Così il famoso tango anteguerra “Sonia”, iniziato con un romantico “Sonia Sonia, tutto finisce e muore… “ poteva tranquillamente finire con “Sonia Sonia… l’ha detto anche il dottore!”.
Se la grande Mina sarebbe inorridita a sentire il suo “E se domani” riveduto e corretto con l’aggiunta di tazze di tè, i Tullipan oltre a parlare d’amore, “fanno dolce il cuore”, e a Shangai Lil si chiedeva Dove dormirà dove mangerà ; e non parliamo delle canzoni in francese, a partire da “Les feuilles mortes, et ouvrir les portes” per finire con “ et si tu ne manges pas, si tu ne parles pas, je vois la vie en rose!”.
Del resto, succede anche a Morandi.
Ma pure le poesie, a volta, risalgono alla mente disarticolate; specialmente quando l’artista mette un punto a metà verso, cambiando pensiero e argomento, ma a te che la stai imparando a memoria e devi tenere il ritmo della metrica, ‘sto punto impiccia proprio, e quindi lo salti a piè pari.

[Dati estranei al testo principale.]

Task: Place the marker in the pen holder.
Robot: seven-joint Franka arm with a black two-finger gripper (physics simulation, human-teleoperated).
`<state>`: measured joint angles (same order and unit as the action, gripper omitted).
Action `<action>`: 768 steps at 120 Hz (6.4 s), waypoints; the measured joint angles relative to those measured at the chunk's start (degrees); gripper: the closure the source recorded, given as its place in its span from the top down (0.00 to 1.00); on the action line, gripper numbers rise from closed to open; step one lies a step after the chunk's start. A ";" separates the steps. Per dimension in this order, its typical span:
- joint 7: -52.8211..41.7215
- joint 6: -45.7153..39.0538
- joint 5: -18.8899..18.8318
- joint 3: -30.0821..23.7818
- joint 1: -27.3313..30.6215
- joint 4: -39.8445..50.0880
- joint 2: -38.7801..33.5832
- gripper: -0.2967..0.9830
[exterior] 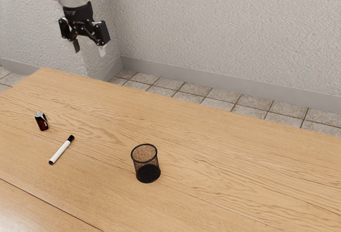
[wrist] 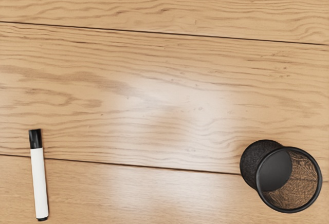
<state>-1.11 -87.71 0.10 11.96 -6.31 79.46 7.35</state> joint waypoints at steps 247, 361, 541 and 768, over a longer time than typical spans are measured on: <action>-9.94 -37.97 -0.18 12.44 3.40 39.48 8.68 0.77; -21.34 -39.46 0.88 8.07 9.12 34.70 15.42 0.62; -23.23 -41.83 8.85 6.06 9.70 33.85 17.86 0.25; -23.45 -96.58 20.04 -30.46 9.47 68.23 -11.27 0.26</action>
<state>-24.56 -184.29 20.15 -18.49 3.17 147.69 -3.92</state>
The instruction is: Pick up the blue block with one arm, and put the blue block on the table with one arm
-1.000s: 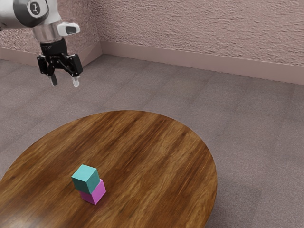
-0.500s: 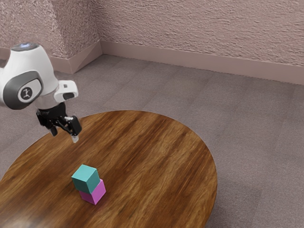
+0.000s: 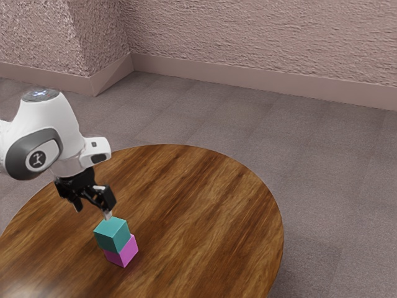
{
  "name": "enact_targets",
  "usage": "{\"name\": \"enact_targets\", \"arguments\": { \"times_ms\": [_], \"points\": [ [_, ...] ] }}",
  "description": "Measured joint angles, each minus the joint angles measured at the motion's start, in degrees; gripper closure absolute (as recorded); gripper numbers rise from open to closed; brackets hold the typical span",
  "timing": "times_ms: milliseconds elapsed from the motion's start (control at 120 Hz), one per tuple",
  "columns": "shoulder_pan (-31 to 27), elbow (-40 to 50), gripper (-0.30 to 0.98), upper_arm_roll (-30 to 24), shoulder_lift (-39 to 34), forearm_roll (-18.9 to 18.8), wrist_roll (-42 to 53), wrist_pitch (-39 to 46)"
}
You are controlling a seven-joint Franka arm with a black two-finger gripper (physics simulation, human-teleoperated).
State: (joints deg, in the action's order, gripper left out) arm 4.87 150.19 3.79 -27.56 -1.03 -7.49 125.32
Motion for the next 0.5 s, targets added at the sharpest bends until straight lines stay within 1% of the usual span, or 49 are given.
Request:
{"name": "enact_targets", "arguments": {
  "times_ms": [175, 500],
  "points": [
    [1.89, 0.29, 0.03, -0.01, 2.16, 1.85, -2.27, -0.81],
    [3.06, 0.12, 0.04, 0.08, 5.93, 2.36, -4.93, 1.63]
  ]
}}
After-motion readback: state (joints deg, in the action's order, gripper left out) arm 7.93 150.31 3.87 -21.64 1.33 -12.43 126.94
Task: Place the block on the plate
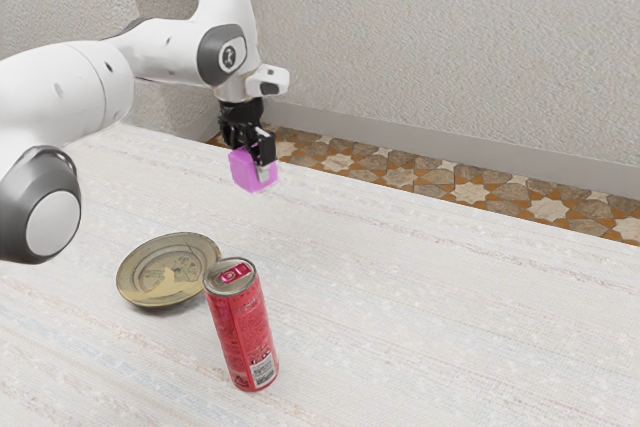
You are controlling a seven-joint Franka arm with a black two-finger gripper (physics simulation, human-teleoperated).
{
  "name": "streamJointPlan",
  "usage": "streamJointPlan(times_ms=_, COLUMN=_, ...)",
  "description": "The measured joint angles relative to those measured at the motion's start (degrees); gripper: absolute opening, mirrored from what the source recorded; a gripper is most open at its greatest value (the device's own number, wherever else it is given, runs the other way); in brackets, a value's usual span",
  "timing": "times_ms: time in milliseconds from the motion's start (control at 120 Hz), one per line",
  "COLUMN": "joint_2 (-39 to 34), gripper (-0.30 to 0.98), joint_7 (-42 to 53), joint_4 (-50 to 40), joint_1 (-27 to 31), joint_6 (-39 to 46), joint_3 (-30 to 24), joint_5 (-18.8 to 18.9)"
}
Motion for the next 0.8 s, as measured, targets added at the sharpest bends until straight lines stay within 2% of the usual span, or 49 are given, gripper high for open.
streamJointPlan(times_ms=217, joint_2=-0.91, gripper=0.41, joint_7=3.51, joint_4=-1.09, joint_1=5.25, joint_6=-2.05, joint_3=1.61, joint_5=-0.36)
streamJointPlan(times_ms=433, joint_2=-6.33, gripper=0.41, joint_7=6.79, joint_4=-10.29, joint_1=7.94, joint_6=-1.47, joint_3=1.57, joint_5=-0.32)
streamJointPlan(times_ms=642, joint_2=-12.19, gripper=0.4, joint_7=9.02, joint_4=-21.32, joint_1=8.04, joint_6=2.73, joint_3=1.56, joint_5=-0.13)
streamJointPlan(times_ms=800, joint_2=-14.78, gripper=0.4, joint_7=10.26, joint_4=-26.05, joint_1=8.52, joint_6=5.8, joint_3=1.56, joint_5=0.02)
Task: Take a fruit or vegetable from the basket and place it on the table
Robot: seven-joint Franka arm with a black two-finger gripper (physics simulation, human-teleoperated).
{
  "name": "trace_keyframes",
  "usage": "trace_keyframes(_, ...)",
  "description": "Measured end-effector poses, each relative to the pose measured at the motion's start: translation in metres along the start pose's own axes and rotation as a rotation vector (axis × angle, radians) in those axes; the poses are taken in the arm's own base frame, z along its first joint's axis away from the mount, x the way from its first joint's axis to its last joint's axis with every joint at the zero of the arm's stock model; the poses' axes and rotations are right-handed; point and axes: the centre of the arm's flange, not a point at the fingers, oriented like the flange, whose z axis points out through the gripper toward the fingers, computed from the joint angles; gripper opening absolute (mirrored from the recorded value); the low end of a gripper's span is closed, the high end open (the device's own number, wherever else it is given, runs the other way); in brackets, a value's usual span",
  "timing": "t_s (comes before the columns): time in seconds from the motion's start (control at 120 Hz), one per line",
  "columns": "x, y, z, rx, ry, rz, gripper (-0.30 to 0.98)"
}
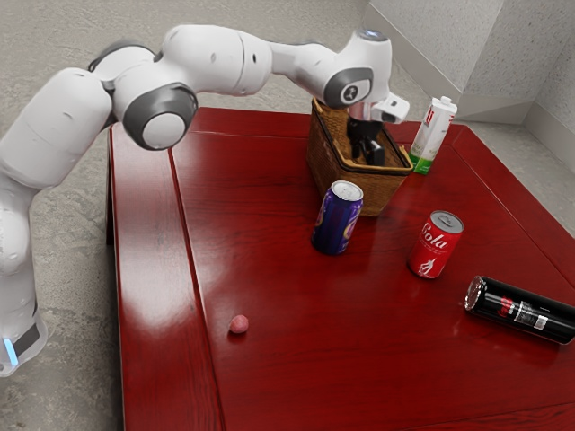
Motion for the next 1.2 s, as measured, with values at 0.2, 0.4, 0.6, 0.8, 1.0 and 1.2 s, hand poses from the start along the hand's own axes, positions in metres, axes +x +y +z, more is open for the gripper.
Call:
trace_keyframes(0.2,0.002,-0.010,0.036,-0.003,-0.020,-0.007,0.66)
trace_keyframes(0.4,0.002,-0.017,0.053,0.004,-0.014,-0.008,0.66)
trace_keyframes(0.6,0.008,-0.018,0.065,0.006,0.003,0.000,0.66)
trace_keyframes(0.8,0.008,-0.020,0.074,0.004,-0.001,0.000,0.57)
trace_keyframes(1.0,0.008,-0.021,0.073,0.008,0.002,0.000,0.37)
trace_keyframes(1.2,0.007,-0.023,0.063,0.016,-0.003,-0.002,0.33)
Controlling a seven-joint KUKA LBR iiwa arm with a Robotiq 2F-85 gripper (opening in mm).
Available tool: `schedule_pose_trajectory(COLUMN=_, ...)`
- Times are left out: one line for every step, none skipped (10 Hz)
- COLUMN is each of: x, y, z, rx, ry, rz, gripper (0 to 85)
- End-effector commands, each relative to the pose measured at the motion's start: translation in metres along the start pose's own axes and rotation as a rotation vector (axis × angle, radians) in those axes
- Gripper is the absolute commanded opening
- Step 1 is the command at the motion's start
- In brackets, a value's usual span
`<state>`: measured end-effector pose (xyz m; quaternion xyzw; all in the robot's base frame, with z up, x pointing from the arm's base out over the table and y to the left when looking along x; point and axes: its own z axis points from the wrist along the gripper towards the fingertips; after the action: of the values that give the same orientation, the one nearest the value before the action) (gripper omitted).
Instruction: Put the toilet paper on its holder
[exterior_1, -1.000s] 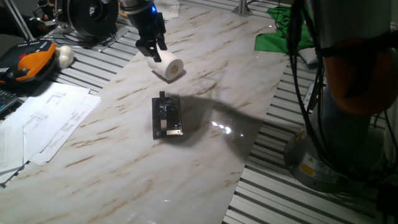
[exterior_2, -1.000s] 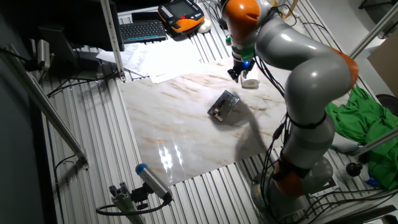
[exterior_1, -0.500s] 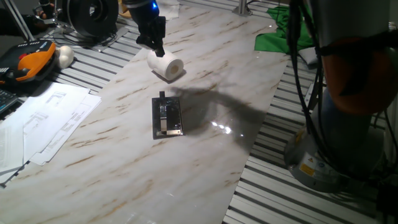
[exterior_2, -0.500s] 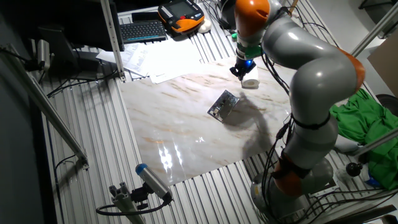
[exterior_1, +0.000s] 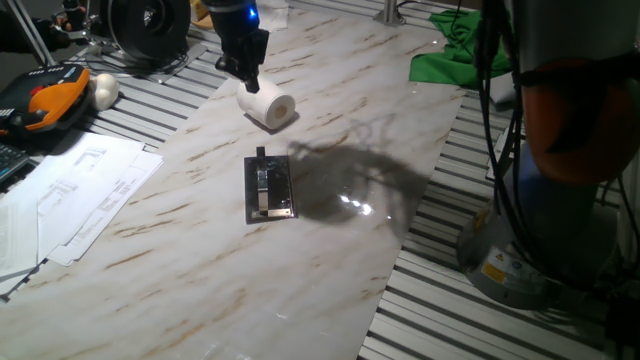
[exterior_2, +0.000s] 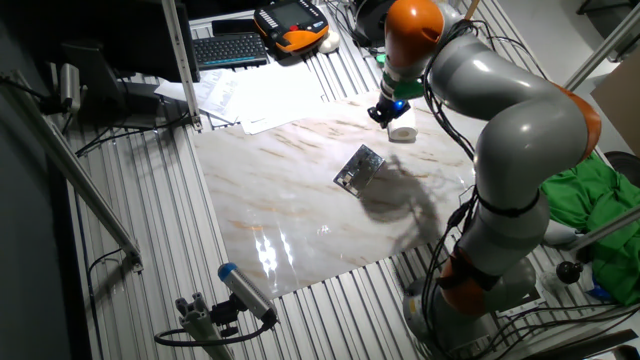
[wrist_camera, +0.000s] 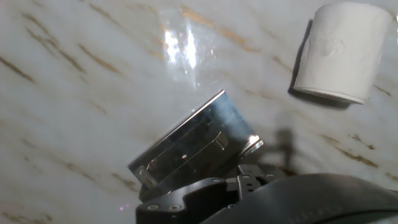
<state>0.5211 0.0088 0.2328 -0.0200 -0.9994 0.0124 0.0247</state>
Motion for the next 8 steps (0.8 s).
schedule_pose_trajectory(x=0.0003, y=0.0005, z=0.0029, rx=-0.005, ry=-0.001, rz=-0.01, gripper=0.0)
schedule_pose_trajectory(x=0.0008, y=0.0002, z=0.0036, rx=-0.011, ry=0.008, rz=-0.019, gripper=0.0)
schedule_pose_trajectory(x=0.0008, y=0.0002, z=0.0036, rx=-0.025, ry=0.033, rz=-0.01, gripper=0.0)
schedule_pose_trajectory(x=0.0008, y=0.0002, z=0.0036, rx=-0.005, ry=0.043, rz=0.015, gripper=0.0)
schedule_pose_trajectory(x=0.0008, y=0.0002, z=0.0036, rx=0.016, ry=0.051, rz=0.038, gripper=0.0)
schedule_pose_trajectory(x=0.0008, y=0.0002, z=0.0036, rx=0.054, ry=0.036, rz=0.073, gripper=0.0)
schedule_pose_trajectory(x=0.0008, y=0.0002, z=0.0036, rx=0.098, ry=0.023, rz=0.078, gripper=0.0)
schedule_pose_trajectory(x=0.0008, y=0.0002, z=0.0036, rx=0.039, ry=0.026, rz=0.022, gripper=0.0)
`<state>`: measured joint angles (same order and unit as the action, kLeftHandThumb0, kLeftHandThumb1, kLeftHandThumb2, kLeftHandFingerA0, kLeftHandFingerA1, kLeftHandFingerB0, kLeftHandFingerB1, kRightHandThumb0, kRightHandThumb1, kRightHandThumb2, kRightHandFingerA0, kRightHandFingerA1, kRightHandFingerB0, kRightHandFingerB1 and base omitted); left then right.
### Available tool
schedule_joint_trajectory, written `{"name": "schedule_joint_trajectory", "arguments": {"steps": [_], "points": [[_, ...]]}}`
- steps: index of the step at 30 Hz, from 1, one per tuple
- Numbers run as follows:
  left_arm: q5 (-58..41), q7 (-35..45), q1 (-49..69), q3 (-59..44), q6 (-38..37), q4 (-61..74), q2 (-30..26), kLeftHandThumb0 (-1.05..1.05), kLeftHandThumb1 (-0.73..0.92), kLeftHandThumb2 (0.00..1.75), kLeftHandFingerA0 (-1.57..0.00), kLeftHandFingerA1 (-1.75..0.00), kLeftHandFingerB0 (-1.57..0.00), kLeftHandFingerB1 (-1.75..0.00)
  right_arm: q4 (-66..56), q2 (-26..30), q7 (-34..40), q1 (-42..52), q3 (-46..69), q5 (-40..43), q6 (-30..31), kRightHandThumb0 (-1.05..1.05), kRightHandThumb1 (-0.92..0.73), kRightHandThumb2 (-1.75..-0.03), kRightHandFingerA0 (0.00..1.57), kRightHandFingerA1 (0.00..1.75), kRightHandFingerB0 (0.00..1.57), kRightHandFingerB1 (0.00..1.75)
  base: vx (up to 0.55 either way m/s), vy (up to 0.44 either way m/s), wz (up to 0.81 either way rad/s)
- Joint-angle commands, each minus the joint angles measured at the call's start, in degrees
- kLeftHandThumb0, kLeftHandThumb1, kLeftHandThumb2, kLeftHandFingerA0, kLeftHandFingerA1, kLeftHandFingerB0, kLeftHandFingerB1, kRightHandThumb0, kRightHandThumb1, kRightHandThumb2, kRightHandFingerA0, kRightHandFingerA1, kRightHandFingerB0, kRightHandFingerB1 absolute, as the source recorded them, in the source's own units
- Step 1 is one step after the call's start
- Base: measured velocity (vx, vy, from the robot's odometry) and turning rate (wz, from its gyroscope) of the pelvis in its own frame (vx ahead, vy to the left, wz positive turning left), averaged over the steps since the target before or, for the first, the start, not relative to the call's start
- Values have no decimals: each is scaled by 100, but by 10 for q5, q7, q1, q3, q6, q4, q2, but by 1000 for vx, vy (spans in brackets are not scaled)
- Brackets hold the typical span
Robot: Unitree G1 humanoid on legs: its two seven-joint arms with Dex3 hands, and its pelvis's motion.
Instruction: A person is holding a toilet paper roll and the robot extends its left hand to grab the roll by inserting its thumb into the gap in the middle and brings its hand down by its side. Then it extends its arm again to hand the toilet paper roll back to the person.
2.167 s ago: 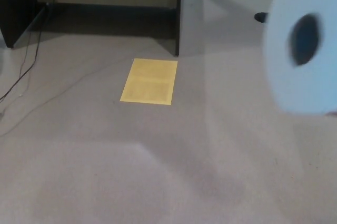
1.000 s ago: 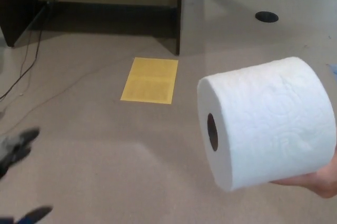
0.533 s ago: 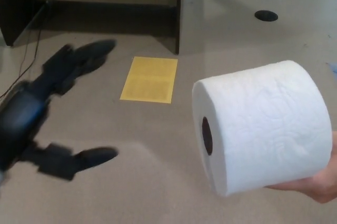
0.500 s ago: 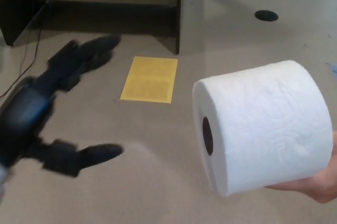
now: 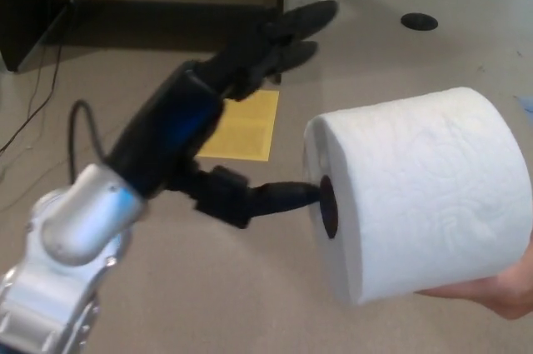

Famosissimo nella nostra famiglia il verso “terra terra sen va sul fumaiolo”, che cadeva a fagiolo se si discorreva di una persona rozza e maleducata – terra terra, appunto -: dove certamente il fumaiolo in questione veniva dopo un rotondissimo punto – e una conseguente doverosa pausa – che si erano entrambi persi… nel vento. Oppure “nacqui ciliegio cento volte e cento” che, intercalato dal black out sul verso seguente, finiva con “dopo lunga tenzon strappommi il vento”, o anche “tuona il camoscio salta la valanga”, o questo finale scompaginato da chissà quale filastrocca, in tedesco per di più, che tornava a galla ogniqualvolta si parlasse di cani: “..und der dakel Friedolin”.
Potere della parola! Che anche quando è sbagliata, fuori posto, inverosimile, ha una sostanza viva dentro di sé, capace di creare e ricreare – quasi riflesso di ben altra efficace Parola – realtà e affetti.